Mathematical model of time-lapse vertical gradient microgravity measurement and its application for subsurface mass change and vertical ground movement (subsidence) identification, case study: Semarang alluvial plain, Central Java, Indonesia

Application of microgravity survey by measuring gravity change in time had been used extensively in many fields. The major causes of gravity change are mass change in reservoir including ground water level change (subsurface) and vertical ground movement (subsidence). While the observed gravity change, called as time-lapse microgravity anomaly, is as superposition of all the causes, hence how to identify each source is very important one because some of causes could have similar response. As example is increase in subsurface density shows similar gravimetric response with that of ground subsidence.
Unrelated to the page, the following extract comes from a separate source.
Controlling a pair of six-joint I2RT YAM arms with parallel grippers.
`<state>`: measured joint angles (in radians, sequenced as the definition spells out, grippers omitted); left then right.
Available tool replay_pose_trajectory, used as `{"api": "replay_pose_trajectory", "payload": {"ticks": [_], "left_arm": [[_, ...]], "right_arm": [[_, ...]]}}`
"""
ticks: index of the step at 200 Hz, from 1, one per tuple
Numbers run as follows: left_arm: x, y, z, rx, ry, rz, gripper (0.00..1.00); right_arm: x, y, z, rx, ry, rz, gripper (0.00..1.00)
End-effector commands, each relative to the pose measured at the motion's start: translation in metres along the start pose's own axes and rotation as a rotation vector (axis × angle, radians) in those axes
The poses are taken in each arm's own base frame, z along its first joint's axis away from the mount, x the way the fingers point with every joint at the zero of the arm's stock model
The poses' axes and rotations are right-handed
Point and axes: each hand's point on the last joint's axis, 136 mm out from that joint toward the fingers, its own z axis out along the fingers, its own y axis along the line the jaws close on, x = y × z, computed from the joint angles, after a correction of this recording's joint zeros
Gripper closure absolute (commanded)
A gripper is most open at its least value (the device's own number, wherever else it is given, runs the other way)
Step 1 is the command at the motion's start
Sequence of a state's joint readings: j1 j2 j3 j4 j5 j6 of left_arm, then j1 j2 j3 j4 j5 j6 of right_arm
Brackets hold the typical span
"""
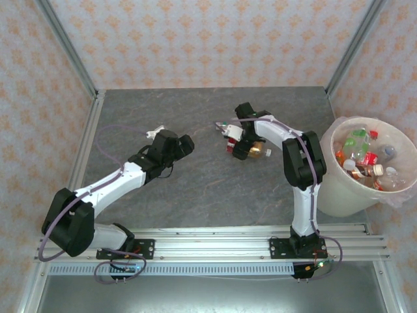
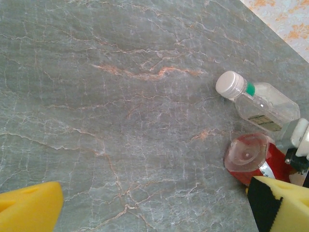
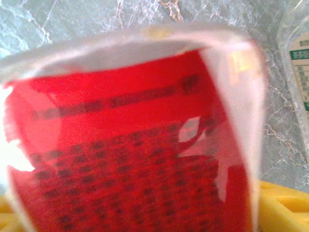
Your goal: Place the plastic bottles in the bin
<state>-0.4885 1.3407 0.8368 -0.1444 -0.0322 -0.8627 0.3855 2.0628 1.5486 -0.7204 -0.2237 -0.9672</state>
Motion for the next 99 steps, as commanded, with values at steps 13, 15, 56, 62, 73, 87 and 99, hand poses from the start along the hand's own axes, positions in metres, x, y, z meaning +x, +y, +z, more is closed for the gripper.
{"api": "replay_pose_trajectory", "payload": {"ticks": [13,15,56,62,73,87,99], "left_arm": [[-0.010,-0.011,0.000,0.023,-0.014,0.015,0.00],[-0.010,-0.011,-0.001,0.024,-0.015,0.014,0.00],[-0.009,-0.019,0.006,0.041,0.000,0.013,0.00],[-0.009,-0.019,0.007,0.040,0.003,0.012,0.00],[-0.009,-0.021,0.009,0.042,0.008,0.010,0.00],[-0.008,-0.023,0.013,0.046,0.017,0.011,0.00],[-0.007,-0.025,0.015,0.048,0.020,0.009,0.00]], "right_arm": [[0.001,-0.008,-0.011,0.066,-0.024,0.039,0.28],[0.000,-0.008,-0.012,0.070,-0.026,0.040,0.29],[-0.007,-0.024,-0.059,0.191,-0.110,0.145,0.45],[-0.011,-0.025,-0.070,0.204,-0.140,0.171,0.45],[-0.017,-0.026,-0.094,0.219,-0.201,0.219,0.45],[-0.025,-0.026,-0.129,0.239,-0.282,0.271,0.45],[-0.027,-0.029,-0.162,0.280,-0.344,0.318,0.45]]}}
In order to distinguish this similarity, time-lapse microgravity along with its vertical gradient analysis is effective. Theoretical background of this analysis is that vertical gradient microgravity value at the surface would be constant if there is only subsidence (no subsurface mass change). Therefore, response of its time-lapse vertical gradient microgravity for subsidence will be zero. In contrast, subsurface density change is identified as anomaly in both time-lapse microgravity and its vertical gradient, and the value of anomaly is proportional to the amount of subsurface density contrast (change). To demonstrate this technique, microgravity and vertical gradient microgravity measurement were repeatedly conducted in Semarang alluvial plain area where 2 to 17 cm/year subsidence rate and 1 to 5 m/year ground water level change occurred. Their time-lapse microgravity and vertical gradient anomalies indicate existence of ground water decrease, subsidence, and combination between subsidence and tidal flood. These results were confirmed with elevation change measurement and ground water level change from well data.